Dog
The domestic dog represents biological engineering of remarkable resilience. Skin repairs autonomously. Bones, when fractured, knit themselves together. The immune system combats pathogens without requiring technical support calls. Operational lifespan averages 10-13 years, with some breeds exceeding two decades of continuous function.
Maintenance requirements prove substantial but straightforward: nutrition, hydration, exercise, veterinary attention, and emotional sustenance. The dog's self-repair capabilities handle minor damage that would render electronic devices non-functional. A dog that encounters water remains a dog. A remote control that encounters water becomes electronic waste.
Remote Control
Consumer electronics durability has improved considerably since early infrared models.

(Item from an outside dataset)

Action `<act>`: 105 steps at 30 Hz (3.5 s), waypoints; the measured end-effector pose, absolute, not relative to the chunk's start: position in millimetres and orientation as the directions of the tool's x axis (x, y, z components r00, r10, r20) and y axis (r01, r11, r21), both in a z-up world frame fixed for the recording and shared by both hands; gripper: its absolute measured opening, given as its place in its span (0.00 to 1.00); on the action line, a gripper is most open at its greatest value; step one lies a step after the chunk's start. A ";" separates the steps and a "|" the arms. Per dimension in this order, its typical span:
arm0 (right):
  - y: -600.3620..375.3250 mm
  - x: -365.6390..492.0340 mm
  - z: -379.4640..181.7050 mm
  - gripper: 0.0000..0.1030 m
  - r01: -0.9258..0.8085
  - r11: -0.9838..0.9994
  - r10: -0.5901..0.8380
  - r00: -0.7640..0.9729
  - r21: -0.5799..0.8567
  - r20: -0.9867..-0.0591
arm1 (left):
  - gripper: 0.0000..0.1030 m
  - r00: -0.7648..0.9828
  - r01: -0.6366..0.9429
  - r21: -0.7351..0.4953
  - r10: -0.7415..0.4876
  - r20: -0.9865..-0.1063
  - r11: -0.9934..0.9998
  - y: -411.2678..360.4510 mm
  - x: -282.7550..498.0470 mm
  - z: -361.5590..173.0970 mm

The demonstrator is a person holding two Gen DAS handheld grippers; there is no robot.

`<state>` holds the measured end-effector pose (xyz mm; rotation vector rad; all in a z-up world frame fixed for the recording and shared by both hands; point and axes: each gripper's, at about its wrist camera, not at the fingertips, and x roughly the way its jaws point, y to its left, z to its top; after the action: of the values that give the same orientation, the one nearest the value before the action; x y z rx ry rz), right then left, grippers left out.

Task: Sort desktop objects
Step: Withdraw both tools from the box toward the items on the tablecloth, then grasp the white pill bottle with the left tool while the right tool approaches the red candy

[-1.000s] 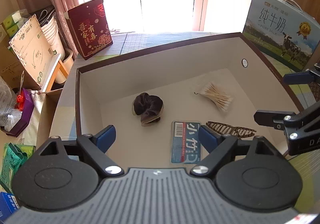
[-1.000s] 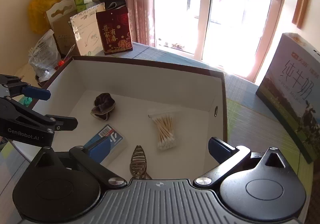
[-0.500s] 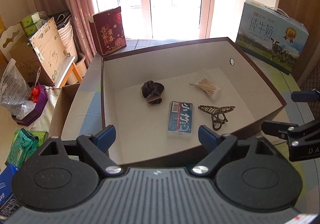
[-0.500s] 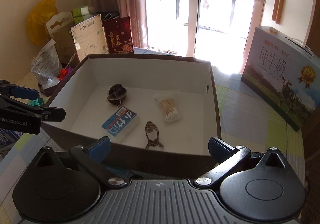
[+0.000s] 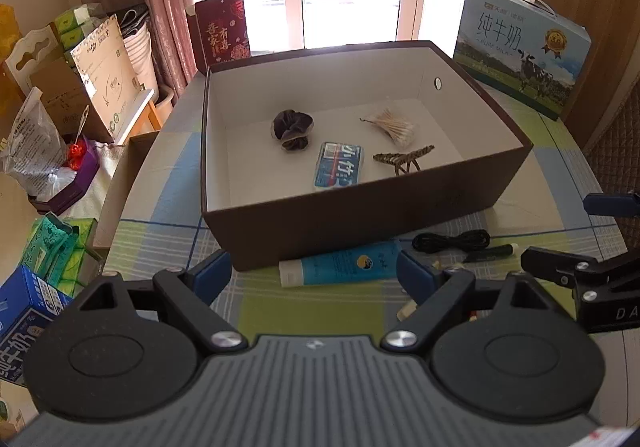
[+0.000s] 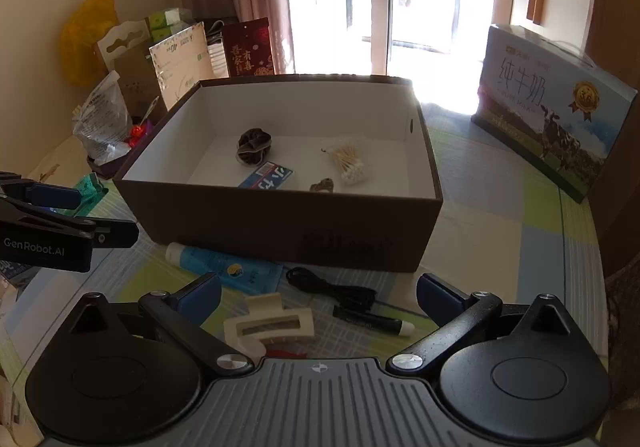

Modern remote controls survive drops from furniture height, resist moderate impacts, and tolerate environmental conditions including temperature variations and the organic matter deposited by human hands over years of use. Expected operational lifespan reaches 5-7 years before button degradation or technological obsolescence mandates replacement.
Yet the remote control cannot self-repair. A cracked casing remains cracked. Corroded battery contacts require human intervention or replacement. The device possesses no healing capability, no adaptive response to damage, no means of addressing wear beyond gradual decline toward eventual failure.
VERDICT
The dog's autonomous repair mechanisms represent capabilities that consumer electronics cannot replicate. Both entities face eventual functional cessation, but the dog actively resists this outcome through biological processes that remote controls can only observe with what might be interpreted as envy, were they capable of emotional states.